Zenith may redeem some or all of the remaining $1.2 million aggregate principal amount of Convertible Notes for cash on or after March 30, 2008 at the prices specified in the Indenture. Each holder may require Zenith to repurchase all or a portion of its Convertible Notes on March 30, 2010, March 30, 2013, March 30, 2018, or, subject to certain exceptions, upon a change of control of Zenith. If any holder requires Zenith to repurchase its Convertible Notes in any of these events, Zenith may choose to pay the repurchase price in cash or shares of its common stock or a combination of cash and shares of its common stock.
F-8
In March 2004, $5,000 aggregate principal amount of Convertible Notes were converted into 200 shares of Zenith National's common stock at the election of the holders thereof.
Issue costs and discount of $5.0 million are being amortized using the effective interest method over the time from issuance to March 30, 2010. During the years ended December 31, 2005, 2004 and 2003, $3.5 million, $7.8 million and $6.0 million, respectively, of interest, issue costs and discount were expensed.
Subordinated Debentures. At December 31, 2005 and 2004, Zenith National had $77.3 million aggregate principal amount of the 8.55% Subordinated Deferrable Interest Debentures due 2028 (the "Subordinated Debentures") outstanding, all of which were held by the Trust. The semi-annual interest payments on the Subordinated Debentures may be deferred by Zenith National for up to ten consecutive semi-annual periods.
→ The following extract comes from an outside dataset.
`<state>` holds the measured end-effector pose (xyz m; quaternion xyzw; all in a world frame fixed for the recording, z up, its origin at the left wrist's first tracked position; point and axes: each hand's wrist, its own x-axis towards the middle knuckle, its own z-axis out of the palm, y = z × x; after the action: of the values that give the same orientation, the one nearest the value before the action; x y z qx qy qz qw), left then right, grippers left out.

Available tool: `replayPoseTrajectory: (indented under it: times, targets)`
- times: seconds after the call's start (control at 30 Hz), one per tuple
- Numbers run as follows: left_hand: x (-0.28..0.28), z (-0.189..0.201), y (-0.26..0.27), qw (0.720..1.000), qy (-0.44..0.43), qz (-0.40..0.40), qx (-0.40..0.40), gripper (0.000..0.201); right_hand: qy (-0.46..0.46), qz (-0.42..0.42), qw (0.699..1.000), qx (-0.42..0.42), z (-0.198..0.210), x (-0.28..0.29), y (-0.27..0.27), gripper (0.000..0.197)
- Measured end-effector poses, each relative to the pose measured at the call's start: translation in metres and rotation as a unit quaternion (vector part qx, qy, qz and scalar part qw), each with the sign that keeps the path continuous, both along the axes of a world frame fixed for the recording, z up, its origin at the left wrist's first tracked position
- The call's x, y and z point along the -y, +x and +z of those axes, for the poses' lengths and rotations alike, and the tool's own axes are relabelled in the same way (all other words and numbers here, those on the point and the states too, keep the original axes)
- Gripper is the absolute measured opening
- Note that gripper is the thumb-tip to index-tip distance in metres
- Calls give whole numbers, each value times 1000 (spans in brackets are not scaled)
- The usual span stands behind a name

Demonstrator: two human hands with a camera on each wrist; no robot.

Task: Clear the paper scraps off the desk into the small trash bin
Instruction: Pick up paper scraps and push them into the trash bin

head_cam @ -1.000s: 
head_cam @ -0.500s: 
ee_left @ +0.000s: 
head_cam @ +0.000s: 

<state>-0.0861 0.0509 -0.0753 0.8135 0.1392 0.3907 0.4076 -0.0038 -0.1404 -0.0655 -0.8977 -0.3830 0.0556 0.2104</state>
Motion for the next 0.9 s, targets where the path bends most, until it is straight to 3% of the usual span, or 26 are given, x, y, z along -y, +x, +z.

The Subordinated Debentures are redeemable at any time by Zenith National at 100% of the principal amount of the Subordinated Debentures plus a "make-whole premium," if any, together with accrued and unpaid interest. The make-whole premium is the excess of the then present value of the remaining scheduled payments of principal and interest over 100% of the principal amount. The issue cost and discount on the Subordinated Debentures of $1.7 million are being amortized over the term of the Subordinated Debentures. During each of the years ended December 31, 2005, 2004 and 2003, $6.7 million of interest and issue costs were expensed. The Subordinated Debentures are subordinated to all other indebtedness of Zenith National.
Aggregate Maturities
At December 31, 2005, the aggregate maturities for all of Zenith National's long-term borrowings for each of the five years and thereafter were as follows:
(Dollars in thousands) | Convertible Notes | Subordinated Debentures | Total | ||||||
---|---|---|---|---|---|---|---|---|---|
Maturing In: | |||||||||
2006 | $ | 1,150 | $ | 1,150 | |||||
2007 | |||||||||
2008 | |||||||||
2009 | |||||||||
2010 | |||||||||
Thereafter | $ | 77,320 | 77,320 | ||||||
Total | $ | 1,150 | $ | 77,320 | $ | 78,470 | |||
The maturity of the outstanding Convertible Notes is presented as being due in 2006 because the holders of our Convertible Notes have the right to convert their notes into our common stock during the first quarter of 2006 since the contingent conversion condition relative to our stock price was met at December 31, 2005. Whether the notes will be convertible after March 31, 2006 will depend upon the occurrence of events specified in the Indenture, including the sale price of Zenith National's common stock. If the remaining Convertible Notes are not converted or redeemed, their scheduled maturity is March 2023.
Bank Lines of Credit. At December 31, 2005, Zenith National had a $30.0 million revolving credit agreement, expiring October 31, 2007, with a bank. Interest is payable on any outstanding loans at either the bank's prime rate or a rate based on Eurodollar deposit rates plus a specified margin depending on Zenith National's credit rating. This credit agreement, as amended, contains covenants that require, among other things, Zenith National to maintain certain financial ratios, including a minimum amount of capital in its insurance subsidiaries, a maximum debt-to-total capitalization ratio
F-9
and a minimum interest coverage ratio. We were in compliance with all of these covenants at December 31, 2005.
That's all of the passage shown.